はじめに
どうもpillolowです。
スピリッツで始まった、鳥飼茜先生の新連載。
『サターンリターン』
本エントリーのタイトルにもありますが、こういう「小説」のような漫画は、なかなか少年誌ではお目にかかれない。
映画化・ドラマ化、既にハマりそうな雰囲気満点です。
1話なので物語の全体像はまだ見えてきません。
でも断言します。
これは名作だ!
いくつか素晴らしいと思った点を中心に、感想を書いていきますね。
美しいカラーページからの暗転、が最高
冒頭、過去の回想シーン。主人公は「中島」という男の運転する車の助手席。
中島は「30歳になる前に俺は死ぬから、生きた証として美しい話を書いてくれ」
と主人公に言います。
ハッとする主人公。車窓から街を見下ろす。
1ページぶち抜きで、「平凡だけれども美しい街並み」が描かれます。
その次のシーン(現在)では、中島が部屋で首を吊り、自殺。
そして真っ黒な見開きで、暗転。
流れが・・・美しい。
これだけで、名作だと分かります。
タイトルが面白い
『サターンリターン』
土星の再来?
が、モヤモヤっと頭に浮かびます…。必死で振り払おう。
どうやら、29歳前後にやってくる占星術上の「試練の年」を表す言葉のようです(詳しくは、ググるか以下のサイトを参照ください)。

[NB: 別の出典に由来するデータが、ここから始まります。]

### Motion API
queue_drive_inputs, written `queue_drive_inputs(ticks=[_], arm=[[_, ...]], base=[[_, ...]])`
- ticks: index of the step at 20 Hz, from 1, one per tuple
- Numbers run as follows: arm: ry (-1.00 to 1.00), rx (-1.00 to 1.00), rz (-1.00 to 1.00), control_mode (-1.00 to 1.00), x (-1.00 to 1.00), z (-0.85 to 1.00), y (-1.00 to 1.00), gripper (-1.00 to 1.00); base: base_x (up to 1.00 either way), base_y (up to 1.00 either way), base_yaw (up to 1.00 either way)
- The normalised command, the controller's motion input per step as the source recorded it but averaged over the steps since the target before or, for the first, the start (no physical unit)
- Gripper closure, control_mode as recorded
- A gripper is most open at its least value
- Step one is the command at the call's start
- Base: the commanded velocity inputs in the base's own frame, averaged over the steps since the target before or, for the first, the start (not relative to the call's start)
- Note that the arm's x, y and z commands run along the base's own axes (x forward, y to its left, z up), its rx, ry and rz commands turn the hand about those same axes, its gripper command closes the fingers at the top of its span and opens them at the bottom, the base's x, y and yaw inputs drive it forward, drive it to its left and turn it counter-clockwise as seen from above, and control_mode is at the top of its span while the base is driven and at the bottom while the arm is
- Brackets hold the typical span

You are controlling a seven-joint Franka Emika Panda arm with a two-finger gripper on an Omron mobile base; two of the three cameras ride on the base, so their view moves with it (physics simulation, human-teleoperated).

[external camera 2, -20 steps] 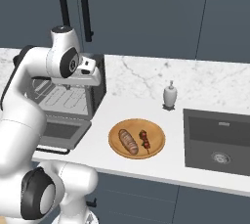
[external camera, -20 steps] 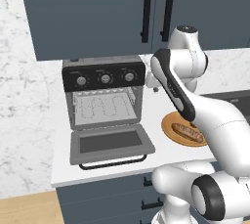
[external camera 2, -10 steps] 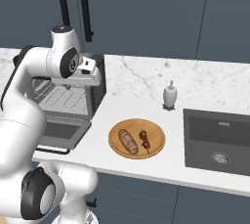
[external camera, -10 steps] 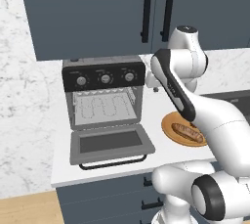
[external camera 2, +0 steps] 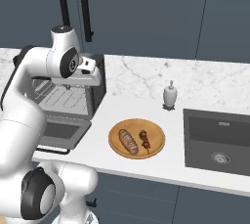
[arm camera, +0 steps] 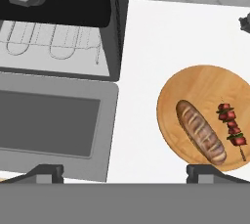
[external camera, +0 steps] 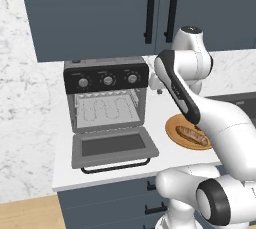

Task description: Pick up the kebab skewer and baguette bread, and place them inside the toaster oven. Close the toaster oven door and start by setting the timer.

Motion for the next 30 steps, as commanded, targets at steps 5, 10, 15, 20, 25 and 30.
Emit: queue_drive_inputs(ticks=[5,10,15,20,25,30], arm=[[0.0,-0.06,0.01,-1.0,-0.13,-0.11,0.0,-1.0],[-0.12,-0.19,0.08,-1.0,-0.67,-0.41,0.49,-1.0],[-0.2,-0.22,0.21,-1.0,-0.12,-0.27,1.0,-1.0],[-0.33,-0.1,0.13,-1.0,0.05,-0.18,0.88,-1.0],[-0.2,-0.01,0.0,-1.0,0.2,-0.13,0.83,-1.0],[-0.12,0.0,-0.06,-1.0,0.49,-0.14,0.17,-1.0]], base=[[0.0,0.0,0.0],[0.0,0.0,0.0],[0.0,0.0,0.0],[0.0,0.0,0.0],[0.0,0.0,0.0],[0.0,0.0,0.0]])
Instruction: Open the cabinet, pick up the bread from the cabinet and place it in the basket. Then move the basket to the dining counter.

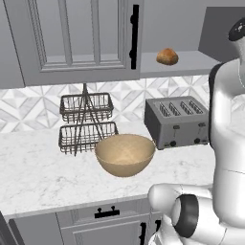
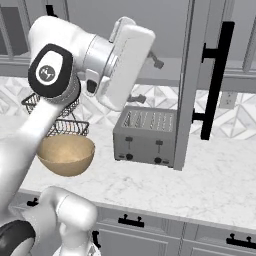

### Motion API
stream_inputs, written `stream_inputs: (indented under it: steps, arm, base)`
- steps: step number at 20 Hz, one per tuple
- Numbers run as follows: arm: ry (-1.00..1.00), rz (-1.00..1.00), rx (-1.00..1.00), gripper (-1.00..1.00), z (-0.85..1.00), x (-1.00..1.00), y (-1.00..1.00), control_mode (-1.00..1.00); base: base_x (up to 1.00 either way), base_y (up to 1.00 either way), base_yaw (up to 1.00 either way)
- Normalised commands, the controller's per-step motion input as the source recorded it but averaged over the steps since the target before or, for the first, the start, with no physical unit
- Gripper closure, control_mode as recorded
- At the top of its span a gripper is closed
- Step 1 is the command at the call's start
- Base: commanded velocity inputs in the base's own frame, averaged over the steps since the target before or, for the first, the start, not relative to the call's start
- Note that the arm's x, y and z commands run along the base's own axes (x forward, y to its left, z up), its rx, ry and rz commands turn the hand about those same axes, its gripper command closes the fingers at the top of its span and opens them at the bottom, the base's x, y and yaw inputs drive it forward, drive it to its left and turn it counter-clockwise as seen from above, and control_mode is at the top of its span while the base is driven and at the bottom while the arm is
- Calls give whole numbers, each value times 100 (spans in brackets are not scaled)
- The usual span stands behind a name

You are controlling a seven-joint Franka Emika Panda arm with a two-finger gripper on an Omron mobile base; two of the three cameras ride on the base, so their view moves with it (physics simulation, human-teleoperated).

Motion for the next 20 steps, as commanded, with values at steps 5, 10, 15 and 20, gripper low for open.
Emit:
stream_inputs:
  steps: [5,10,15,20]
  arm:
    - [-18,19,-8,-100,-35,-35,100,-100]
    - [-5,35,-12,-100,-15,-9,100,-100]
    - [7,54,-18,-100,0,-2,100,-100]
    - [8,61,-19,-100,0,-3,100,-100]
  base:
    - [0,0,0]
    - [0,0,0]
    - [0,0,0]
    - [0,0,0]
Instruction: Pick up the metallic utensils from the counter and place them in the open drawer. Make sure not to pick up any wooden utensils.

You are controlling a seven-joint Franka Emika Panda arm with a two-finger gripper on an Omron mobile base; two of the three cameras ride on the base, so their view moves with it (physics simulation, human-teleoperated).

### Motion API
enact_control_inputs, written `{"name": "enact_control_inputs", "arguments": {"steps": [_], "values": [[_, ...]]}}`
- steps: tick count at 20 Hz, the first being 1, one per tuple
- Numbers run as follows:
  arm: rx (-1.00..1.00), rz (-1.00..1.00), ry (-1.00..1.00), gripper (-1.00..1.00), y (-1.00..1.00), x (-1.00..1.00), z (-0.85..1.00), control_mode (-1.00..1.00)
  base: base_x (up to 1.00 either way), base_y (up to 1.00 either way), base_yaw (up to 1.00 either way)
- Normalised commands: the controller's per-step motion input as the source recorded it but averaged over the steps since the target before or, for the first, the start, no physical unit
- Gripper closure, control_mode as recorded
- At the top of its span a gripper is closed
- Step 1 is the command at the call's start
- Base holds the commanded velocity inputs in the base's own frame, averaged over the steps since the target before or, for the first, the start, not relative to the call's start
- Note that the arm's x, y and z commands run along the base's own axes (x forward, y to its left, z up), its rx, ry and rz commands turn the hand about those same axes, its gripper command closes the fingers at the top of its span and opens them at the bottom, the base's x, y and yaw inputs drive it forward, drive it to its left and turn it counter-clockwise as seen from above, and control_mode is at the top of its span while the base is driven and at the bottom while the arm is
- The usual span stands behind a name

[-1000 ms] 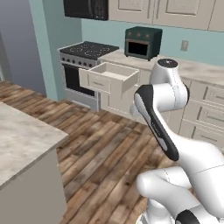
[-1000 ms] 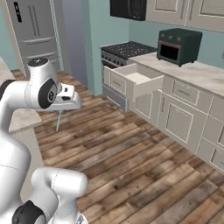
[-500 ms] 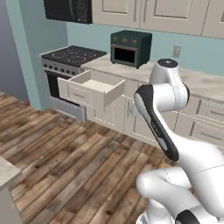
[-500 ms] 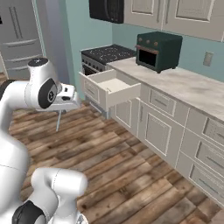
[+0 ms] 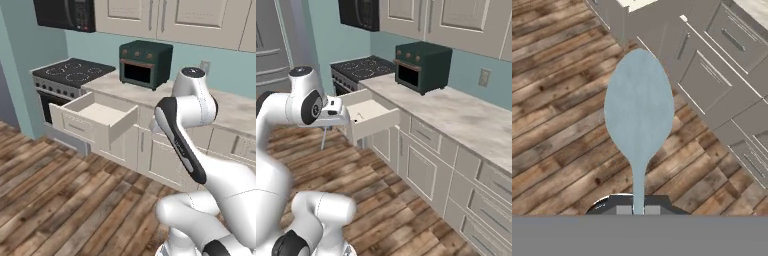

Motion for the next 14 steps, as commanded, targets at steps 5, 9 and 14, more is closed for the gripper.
{"name": "enact_control_inputs", "arguments": {"steps": [5,9,14], "values": [[0.00,0.00,0.00,1.00,0.00,0.00,0.00,1.00,1.00,0.59,0.05],[0.00,0.00,0.00,1.00,0.00,0.00,0.00,1.00,1.00,0.19,0.40],[0.00,0.00,0.00,1.00,0.00,0.00,0.00,1.00,0.58,-0.36,0.32]]}}
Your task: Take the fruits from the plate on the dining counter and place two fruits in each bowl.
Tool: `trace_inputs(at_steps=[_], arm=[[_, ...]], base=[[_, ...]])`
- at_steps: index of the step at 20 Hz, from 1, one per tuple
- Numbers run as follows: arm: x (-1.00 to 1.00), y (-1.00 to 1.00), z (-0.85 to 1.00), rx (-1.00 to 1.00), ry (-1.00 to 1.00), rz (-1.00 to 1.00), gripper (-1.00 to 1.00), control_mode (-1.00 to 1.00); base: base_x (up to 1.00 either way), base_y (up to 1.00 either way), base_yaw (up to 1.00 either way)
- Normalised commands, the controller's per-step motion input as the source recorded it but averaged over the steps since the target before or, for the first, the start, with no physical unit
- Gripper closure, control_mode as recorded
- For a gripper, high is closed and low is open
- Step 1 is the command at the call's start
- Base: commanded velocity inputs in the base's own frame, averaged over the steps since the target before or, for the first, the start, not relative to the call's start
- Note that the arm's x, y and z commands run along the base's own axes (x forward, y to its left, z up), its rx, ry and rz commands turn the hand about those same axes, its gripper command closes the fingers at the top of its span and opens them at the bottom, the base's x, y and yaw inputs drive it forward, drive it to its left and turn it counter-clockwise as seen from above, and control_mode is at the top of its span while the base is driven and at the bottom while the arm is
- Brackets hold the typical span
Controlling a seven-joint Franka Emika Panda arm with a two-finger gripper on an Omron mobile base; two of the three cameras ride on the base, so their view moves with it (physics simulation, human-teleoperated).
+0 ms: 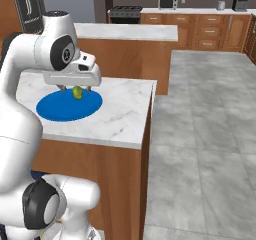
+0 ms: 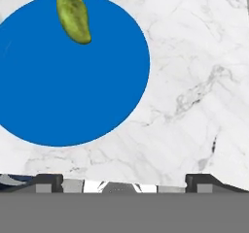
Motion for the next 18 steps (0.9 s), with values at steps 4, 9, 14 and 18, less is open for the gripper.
trace_inputs(at_steps=[4, 9, 14, 18], arm=[[0.98, 0.44, -0.46, 0.00, 0.00, 0.23, -1.00, -1.00], [0.68, 0.48, -0.53, 0.00, 0.00, 0.25, -1.00, -1.00], [0.39, 0.17, -0.16, 0.00, 0.03, 0.14, -1.00, -1.00], [0.35, 0.16, -0.06, 0.00, 0.04, 0.02, -1.00, -1.00]], base=[[0.00, 0.00, 0.00], [0.00, 0.00, 0.00], [0.00, 0.00, 0.00], [0.00, 0.00, 0.00]])
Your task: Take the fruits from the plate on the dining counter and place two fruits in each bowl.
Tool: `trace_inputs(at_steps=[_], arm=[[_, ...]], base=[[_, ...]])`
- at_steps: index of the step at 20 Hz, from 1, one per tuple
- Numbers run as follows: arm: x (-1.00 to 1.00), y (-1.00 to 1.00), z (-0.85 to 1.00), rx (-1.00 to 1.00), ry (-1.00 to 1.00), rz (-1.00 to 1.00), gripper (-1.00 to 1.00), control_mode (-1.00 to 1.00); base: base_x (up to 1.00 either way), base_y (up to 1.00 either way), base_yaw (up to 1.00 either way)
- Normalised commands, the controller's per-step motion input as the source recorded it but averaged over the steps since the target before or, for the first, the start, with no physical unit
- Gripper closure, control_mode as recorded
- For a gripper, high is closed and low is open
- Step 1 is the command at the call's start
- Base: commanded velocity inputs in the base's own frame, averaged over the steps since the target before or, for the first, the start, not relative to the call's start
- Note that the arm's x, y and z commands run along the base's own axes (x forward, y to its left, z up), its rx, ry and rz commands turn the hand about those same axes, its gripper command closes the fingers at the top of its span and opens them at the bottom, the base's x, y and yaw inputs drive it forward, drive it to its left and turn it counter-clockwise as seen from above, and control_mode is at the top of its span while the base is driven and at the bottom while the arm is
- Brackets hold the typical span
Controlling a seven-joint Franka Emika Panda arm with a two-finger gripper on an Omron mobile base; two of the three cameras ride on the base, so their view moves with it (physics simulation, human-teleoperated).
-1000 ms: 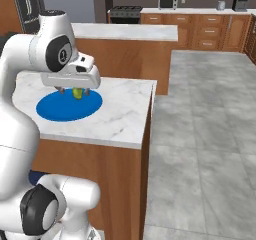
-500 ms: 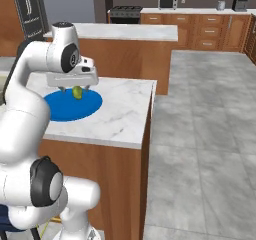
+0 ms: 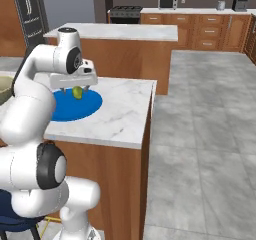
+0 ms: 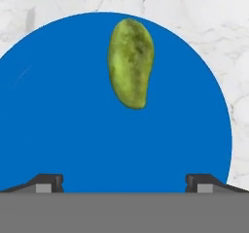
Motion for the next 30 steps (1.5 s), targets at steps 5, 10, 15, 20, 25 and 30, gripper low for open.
trace_inputs(at_steps=[5, 10, 15, 20, 25, 30], arm=[[0.45, 0.27, -0.05, 0.00, 0.06, 0.01, -1.00, -1.00], [0.46, 0.23, -0.08, 0.00, 0.10, 0.00, -1.00, -1.00], [0.25, 0.00, -0.10, 0.00, 0.03, 0.02, -1.00, -1.00], [0.23, 0.00, -0.39, 0.00, 0.00, 0.05, -1.00, -1.00], [0.03, 0.03, -0.31, 0.00, 0.04, 0.01, -1.00, -1.00], [0.04, 0.10, -0.36, 0.00, 0.03, 0.02, -1.00, -1.00]], base=[[0.00, 0.00, 0.00], [0.00, 0.00, 0.00], [0.00, 0.00, 0.00], [0.00, 0.00, 0.00], [0.00, 0.00, 0.00], [0.00, 0.00, 0.00]])
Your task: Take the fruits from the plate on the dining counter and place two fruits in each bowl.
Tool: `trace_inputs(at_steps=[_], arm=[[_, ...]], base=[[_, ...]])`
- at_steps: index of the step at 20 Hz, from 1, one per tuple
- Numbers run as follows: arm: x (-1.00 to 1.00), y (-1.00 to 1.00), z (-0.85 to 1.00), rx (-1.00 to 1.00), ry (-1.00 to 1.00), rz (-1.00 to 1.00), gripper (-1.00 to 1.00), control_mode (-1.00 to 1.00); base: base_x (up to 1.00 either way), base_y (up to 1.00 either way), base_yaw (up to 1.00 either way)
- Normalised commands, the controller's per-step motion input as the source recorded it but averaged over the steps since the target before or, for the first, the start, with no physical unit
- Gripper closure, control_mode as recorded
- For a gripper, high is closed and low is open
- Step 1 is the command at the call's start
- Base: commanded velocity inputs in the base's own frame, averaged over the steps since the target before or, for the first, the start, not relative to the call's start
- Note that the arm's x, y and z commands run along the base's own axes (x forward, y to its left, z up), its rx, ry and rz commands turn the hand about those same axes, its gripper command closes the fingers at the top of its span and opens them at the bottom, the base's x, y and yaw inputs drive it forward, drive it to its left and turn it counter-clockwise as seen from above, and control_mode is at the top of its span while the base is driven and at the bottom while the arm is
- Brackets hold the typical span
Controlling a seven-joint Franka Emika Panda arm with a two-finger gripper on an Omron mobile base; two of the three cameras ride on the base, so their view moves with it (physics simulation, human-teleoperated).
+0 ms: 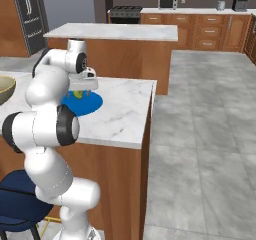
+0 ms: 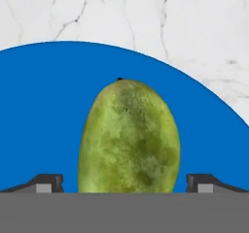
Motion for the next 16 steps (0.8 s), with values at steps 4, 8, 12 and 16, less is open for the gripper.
trace_inputs(at_steps=[4, 8, 12, 16], arm=[[0.05, 0.08, -0.22, 0.00, 0.04, 0.02, -1.00, -1.00], [0.01, 0.02, -0.01, 0.00, 0.02, 0.01, 1.00, -1.00], [0.00, 0.00, 0.00, 0.00, 0.00, 0.00, 1.00, -1.00], [-0.08, 0.00, 0.04, 0.00, -0.02, 0.00, 1.00, -1.00]], base=[[0.00, 0.00, 0.00], [0.00, 0.00, 0.00], [0.00, 0.00, 0.00], [0.00, 0.00, 0.00]])
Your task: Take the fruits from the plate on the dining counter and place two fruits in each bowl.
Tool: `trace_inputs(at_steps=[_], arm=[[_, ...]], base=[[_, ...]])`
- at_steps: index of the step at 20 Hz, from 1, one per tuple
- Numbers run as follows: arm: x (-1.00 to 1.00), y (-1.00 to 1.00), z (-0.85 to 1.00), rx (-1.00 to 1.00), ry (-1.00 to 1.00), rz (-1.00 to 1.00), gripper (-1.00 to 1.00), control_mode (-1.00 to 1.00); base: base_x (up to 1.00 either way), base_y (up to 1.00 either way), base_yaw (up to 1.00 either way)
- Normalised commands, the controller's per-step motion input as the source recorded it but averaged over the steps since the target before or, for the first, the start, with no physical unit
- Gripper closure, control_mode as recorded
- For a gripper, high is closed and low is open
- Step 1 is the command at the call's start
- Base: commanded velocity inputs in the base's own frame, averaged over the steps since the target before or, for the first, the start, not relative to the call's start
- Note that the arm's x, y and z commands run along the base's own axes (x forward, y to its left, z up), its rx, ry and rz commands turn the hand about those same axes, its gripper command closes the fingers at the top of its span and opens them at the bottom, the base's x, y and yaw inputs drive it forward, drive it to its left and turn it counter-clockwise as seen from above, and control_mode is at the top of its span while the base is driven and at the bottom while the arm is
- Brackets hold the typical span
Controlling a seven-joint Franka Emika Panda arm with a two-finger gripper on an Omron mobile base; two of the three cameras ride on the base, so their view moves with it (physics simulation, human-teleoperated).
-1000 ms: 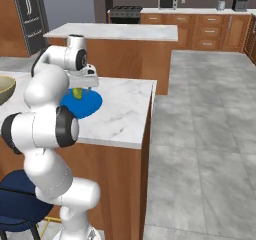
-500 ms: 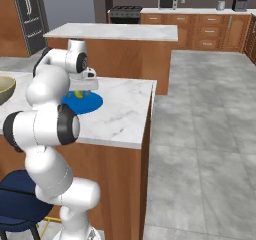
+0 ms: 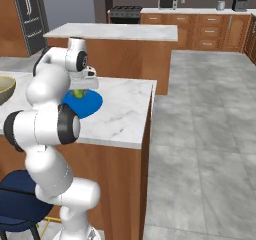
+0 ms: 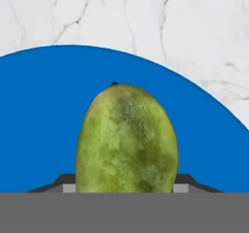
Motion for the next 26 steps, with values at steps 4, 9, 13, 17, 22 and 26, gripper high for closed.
trace_inputs(at_steps=[4, 9, 13, 17, 22, 26], arm=[[-0.69, -0.27, 0.62, 0.00, -0.15, 0.00, 1.00, -1.00], [-0.72, -0.61, 0.67, 0.00, -0.03, -0.06, 1.00, -1.00], [-0.68, -0.52, 0.50, 0.00, -0.01, -0.12, 1.00, -1.00], [-0.56, -0.31, 0.37, 0.00, 0.00, -0.13, 1.00, -1.00], [-0.40, 0.03, 0.31, -0.03, 0.00, -0.17, 1.00, -1.00], [-0.47, 0.21, 0.37, -0.07, 0.00, -0.16, 1.00, -1.00]], base=[[0.00, 0.00, 0.00], [0.00, 0.00, 0.00], [0.00, 0.00, 0.00], [0.00, 0.00, 0.00], [0.00, 0.00, 0.00], [0.00, 0.00, 0.00]])
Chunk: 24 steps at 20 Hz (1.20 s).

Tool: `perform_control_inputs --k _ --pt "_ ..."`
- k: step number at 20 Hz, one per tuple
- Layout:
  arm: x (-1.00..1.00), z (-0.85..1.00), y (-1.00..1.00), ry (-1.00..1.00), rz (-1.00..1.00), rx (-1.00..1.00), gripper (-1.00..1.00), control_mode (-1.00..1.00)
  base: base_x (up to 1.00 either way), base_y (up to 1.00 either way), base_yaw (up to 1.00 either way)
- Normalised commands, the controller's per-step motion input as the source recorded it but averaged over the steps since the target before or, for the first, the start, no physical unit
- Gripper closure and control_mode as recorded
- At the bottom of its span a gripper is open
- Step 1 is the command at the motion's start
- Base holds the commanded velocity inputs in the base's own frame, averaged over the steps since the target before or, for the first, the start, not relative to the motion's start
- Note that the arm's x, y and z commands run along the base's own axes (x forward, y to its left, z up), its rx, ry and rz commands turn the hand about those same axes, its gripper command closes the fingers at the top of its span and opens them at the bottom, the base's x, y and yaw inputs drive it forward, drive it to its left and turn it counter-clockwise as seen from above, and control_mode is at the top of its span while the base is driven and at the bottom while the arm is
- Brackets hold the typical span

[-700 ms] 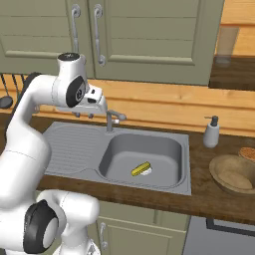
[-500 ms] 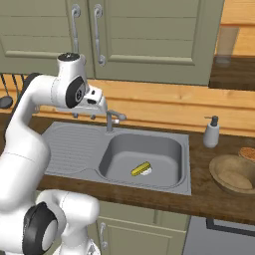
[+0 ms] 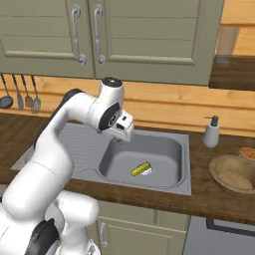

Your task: Pick the cucumber from the sink and place it in the bowl. Then pick the bowl and place it in the microwave. Then close the microwave door and press the start button.

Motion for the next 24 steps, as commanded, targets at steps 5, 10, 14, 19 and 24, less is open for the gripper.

29歳前後の頃に訪れる「サターンリターン」を知り本当の意味での大人になる方法 | スピリチュアル How to …
この時期を、主人公はどう乗り越えていくのか。
という物語なんでしょうね。
カラーページにおいて、縦書き2行でタイトルが書かれていますが、
「サターン」と「リターン」が少し重なっているんですよ。
この辺にも意味があるのかな?と深読みしてしまう僕。
「触れ合うも、重なることはなかった」主人公と中島の関係を暗喩しているのかもしれません。
私の人生こんなだっけ?感が共感
5年前に文芸賞を受賞した主人公。今はほぼ専業主婦になってます。
かつて自殺しようとした主人公を止めた夫。
彼との結婚生活は、平凡そのものだけど、それが幸せのような気もする。
でも夫は子を授からないことに、焦っているようだし、主人公の目を盗み缶ビールをあおっている。主人公も気付くけれど、指摘したり喧嘩をするほどでもない。
小説は、5年前から書けない。
平凡な人生に、疑問を感じてしまうこの感じ。
めっちゃ…共感できる。
おわりに
そして、夜更け。
中島の死を知らせる電話が、主人公のもとに。
「…本当に死んじゃった」
主人公は、小説を書き始めるのか?
物語はどこへ向かうのか。
今後が気になって仕方ないです。